WORK REQUEST: Tally up how many lines in the listing below contain the string "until", and give only the total.

THE DATA:
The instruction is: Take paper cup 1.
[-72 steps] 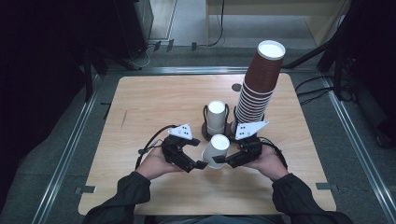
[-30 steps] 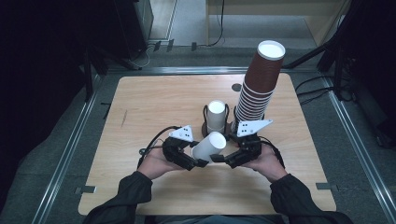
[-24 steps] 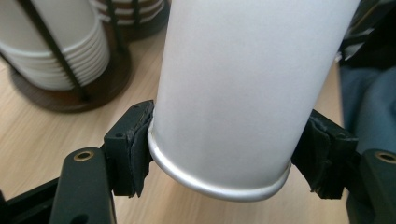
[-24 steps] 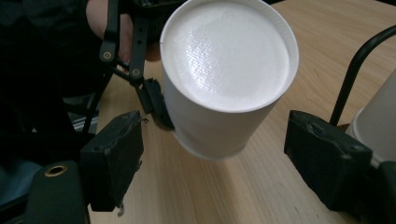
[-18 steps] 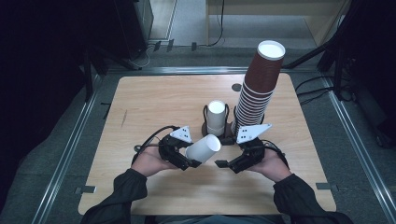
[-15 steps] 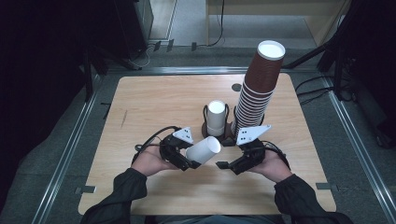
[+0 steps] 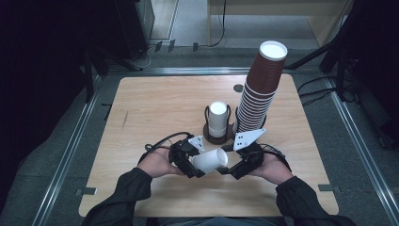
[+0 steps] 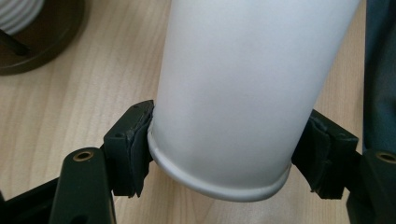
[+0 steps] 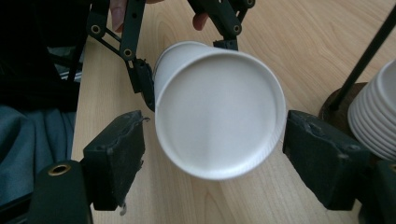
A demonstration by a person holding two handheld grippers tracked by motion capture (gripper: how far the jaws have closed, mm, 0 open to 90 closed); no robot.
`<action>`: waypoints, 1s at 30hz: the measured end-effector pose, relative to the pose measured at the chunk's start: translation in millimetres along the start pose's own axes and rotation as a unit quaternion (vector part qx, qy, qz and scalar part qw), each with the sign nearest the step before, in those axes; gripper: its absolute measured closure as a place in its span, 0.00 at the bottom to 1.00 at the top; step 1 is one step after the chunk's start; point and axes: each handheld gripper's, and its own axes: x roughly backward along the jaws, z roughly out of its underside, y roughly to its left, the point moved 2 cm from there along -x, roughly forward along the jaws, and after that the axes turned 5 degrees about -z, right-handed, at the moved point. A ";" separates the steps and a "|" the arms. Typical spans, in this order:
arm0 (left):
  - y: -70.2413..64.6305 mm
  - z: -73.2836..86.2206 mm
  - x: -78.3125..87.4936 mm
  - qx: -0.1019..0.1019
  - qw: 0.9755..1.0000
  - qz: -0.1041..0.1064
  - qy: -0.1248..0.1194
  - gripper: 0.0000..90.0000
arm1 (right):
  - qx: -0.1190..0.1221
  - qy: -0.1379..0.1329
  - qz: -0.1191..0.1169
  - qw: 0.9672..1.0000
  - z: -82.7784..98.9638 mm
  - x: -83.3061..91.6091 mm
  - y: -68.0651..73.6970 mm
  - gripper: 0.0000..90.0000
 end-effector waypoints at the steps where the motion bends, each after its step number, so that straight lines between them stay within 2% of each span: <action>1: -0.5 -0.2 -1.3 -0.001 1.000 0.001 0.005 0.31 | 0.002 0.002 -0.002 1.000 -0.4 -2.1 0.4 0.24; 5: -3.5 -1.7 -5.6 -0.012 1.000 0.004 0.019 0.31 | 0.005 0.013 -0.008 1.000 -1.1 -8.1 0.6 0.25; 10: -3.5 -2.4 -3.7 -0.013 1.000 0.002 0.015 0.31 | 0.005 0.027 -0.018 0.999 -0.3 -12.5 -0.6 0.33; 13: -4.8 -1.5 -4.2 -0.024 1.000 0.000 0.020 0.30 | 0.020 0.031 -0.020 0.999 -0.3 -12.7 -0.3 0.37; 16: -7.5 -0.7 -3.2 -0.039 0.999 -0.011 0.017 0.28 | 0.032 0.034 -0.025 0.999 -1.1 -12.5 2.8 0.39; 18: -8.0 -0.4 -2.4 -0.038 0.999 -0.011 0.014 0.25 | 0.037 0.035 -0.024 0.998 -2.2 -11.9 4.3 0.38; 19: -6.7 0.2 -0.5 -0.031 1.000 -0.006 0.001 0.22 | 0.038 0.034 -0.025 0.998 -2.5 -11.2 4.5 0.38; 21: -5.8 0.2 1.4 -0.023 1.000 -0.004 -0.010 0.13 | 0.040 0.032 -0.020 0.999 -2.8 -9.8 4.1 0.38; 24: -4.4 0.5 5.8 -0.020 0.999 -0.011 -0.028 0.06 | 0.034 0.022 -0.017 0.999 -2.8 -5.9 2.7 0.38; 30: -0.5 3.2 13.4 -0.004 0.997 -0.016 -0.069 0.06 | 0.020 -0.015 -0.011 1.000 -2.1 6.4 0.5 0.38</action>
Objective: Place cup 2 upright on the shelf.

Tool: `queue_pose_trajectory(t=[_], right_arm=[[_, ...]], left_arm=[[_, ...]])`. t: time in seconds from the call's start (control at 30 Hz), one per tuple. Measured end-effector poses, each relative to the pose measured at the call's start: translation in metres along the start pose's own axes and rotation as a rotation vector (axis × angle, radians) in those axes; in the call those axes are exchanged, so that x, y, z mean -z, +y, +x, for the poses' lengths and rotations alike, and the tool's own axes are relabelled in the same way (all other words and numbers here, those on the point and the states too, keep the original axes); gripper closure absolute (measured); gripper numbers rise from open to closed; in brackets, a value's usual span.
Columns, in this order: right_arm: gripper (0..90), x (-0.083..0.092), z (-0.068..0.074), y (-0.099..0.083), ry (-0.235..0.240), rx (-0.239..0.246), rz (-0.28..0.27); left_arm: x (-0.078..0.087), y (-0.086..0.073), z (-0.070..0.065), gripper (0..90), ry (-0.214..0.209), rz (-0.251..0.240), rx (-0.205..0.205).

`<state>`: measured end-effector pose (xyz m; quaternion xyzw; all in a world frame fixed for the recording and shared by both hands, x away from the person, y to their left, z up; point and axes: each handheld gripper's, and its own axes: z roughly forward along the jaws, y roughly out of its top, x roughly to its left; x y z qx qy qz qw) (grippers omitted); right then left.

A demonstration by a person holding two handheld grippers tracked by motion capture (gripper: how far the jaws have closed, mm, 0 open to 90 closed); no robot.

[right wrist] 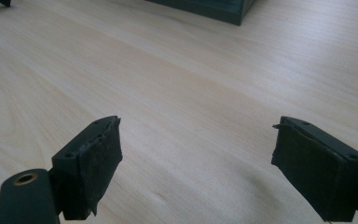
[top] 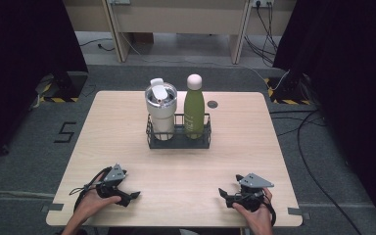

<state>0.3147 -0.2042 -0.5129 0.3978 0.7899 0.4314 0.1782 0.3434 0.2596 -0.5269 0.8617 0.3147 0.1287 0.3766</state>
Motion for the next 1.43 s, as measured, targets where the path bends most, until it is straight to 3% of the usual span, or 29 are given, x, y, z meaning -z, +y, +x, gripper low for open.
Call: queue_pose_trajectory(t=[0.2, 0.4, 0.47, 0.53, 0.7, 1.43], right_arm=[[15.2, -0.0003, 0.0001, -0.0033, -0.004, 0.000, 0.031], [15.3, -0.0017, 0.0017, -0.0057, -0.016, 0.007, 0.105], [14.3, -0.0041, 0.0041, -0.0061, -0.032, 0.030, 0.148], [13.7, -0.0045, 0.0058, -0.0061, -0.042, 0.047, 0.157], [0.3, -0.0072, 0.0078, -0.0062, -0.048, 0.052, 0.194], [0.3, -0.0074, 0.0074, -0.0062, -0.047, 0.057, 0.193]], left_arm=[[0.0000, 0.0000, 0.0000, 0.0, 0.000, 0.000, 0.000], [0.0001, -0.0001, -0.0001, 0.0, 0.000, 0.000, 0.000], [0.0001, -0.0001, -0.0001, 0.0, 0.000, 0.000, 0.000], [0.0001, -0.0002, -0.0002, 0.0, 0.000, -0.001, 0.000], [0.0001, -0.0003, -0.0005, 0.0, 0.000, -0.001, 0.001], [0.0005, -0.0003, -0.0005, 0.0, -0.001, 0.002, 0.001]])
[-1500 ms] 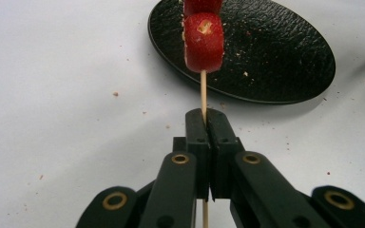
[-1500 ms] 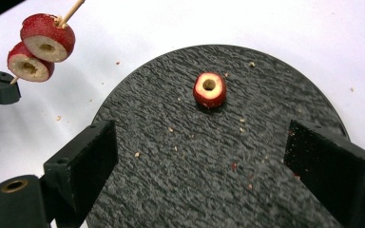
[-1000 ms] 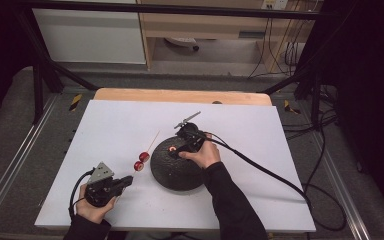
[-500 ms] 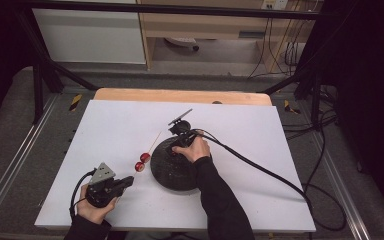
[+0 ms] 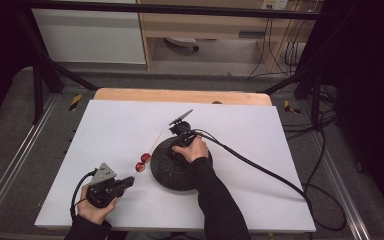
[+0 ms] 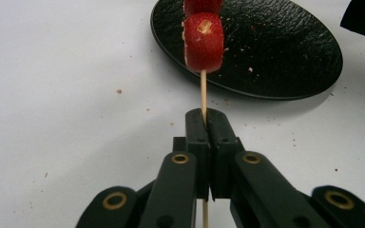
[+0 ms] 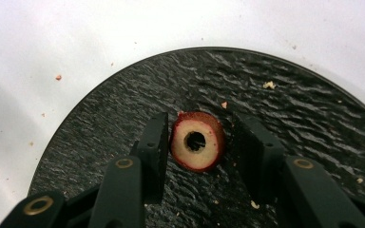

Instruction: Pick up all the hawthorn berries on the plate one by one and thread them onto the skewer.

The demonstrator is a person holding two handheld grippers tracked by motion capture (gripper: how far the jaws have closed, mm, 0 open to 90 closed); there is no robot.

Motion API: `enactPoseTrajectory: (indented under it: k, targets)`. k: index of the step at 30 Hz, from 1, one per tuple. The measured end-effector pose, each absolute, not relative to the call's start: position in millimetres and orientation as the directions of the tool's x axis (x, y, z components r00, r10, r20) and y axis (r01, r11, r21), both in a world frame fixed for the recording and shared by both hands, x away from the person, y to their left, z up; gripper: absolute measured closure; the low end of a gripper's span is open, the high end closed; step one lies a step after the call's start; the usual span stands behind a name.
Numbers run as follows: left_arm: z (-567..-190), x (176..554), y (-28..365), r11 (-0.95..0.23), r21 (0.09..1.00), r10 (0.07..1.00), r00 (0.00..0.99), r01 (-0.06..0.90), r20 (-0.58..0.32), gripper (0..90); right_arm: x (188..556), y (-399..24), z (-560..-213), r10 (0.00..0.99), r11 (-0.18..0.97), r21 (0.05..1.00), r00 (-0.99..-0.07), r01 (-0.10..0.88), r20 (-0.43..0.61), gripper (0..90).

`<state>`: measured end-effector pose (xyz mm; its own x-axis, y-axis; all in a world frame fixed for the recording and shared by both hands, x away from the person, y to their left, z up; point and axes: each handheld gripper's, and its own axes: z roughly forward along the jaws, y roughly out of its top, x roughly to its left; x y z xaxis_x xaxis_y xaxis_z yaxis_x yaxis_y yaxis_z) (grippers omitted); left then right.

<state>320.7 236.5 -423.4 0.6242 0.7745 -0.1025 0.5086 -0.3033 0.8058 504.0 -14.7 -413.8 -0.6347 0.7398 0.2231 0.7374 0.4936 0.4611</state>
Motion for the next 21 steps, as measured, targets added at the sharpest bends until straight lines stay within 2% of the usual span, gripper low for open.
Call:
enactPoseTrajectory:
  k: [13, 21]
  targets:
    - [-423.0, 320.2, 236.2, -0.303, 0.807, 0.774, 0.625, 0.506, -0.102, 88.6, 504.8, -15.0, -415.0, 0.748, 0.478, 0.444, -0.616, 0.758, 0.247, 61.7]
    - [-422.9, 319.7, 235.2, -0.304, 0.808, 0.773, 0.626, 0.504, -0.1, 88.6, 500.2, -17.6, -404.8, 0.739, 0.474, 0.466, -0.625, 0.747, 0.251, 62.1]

SOLUTION TO THIS TASK: 2